The debut from Santa Fe-based solo drone project Ruiner — aka Zac Hogan, also of Dysphotic, ex-Drought — is admirable in its commitment to itself. Hogan unveils the outfit with The Book of Patience (on Desert Records), an 80-minute, mostly-single-note piece called “Liber Patientiae,” which if you’re up on your Latin, you know is the title of the album as well. With a willfully glacial pace that could just as easily be a parody of the style — there is definitely an element of ‘is this for real?’ in the listening process, but yeah, it seems to be — “Liber Patientiae” evolves over its time, growing noisier as it approaches 55 or so minutes, the distortion growing more fervent over the better part of the final 25, the linear trajectory underscoring the idea that there’s a plan at work all along coinciding with the experimental nature of the work. What that plan might manifest from here is secondary to the “Liber Patientiae” as a meditative experience.
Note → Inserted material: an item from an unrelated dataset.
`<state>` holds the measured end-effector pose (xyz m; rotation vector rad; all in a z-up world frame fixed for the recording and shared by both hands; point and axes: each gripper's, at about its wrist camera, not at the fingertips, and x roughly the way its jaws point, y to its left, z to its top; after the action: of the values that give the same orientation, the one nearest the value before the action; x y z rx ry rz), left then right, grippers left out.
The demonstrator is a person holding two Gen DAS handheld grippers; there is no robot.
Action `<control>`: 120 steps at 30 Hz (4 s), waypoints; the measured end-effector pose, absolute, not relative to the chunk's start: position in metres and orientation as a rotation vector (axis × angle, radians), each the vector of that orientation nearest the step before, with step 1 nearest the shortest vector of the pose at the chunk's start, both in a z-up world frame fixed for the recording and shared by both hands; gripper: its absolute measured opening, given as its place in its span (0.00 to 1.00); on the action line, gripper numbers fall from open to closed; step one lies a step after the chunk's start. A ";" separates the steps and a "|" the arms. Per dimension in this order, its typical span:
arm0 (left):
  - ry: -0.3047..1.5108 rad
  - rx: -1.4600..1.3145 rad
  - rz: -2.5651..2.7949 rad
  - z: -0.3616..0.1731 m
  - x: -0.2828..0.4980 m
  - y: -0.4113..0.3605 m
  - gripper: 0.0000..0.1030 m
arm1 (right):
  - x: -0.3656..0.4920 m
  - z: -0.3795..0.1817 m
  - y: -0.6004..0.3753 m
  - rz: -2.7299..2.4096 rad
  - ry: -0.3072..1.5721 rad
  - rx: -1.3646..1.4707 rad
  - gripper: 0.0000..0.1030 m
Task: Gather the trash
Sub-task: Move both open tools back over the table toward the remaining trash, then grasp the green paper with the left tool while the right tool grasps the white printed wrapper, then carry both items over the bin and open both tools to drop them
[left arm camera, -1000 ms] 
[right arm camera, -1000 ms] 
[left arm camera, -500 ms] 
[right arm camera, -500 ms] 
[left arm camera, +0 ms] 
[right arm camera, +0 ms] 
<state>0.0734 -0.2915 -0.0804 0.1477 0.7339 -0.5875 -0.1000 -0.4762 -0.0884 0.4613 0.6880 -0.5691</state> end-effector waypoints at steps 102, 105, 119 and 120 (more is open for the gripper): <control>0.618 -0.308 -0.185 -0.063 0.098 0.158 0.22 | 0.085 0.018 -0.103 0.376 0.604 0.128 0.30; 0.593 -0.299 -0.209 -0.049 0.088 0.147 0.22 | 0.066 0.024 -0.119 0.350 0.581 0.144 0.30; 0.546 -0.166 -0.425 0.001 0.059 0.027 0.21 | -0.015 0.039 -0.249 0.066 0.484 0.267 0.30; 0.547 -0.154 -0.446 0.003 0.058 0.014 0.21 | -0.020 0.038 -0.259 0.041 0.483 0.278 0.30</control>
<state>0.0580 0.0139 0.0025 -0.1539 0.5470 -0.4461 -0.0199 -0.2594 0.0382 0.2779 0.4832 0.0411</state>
On headphones, alone, it becomes an inward journey. In a crowded room, at least at the outset it’s almost a melodic white noise, maybe a little tense, but stretched out and changing but somehow still solid and singular, making the adage that ‘what you put into it is what you get out’ especially true in this case. And as it’s a giant wall of noise, it goes without saying that not everybody will be up for getting on board, but it’s difficult to imagine the opaque nature of the work is news to Hogan, who clearly is searching for resonance on his own wavelength.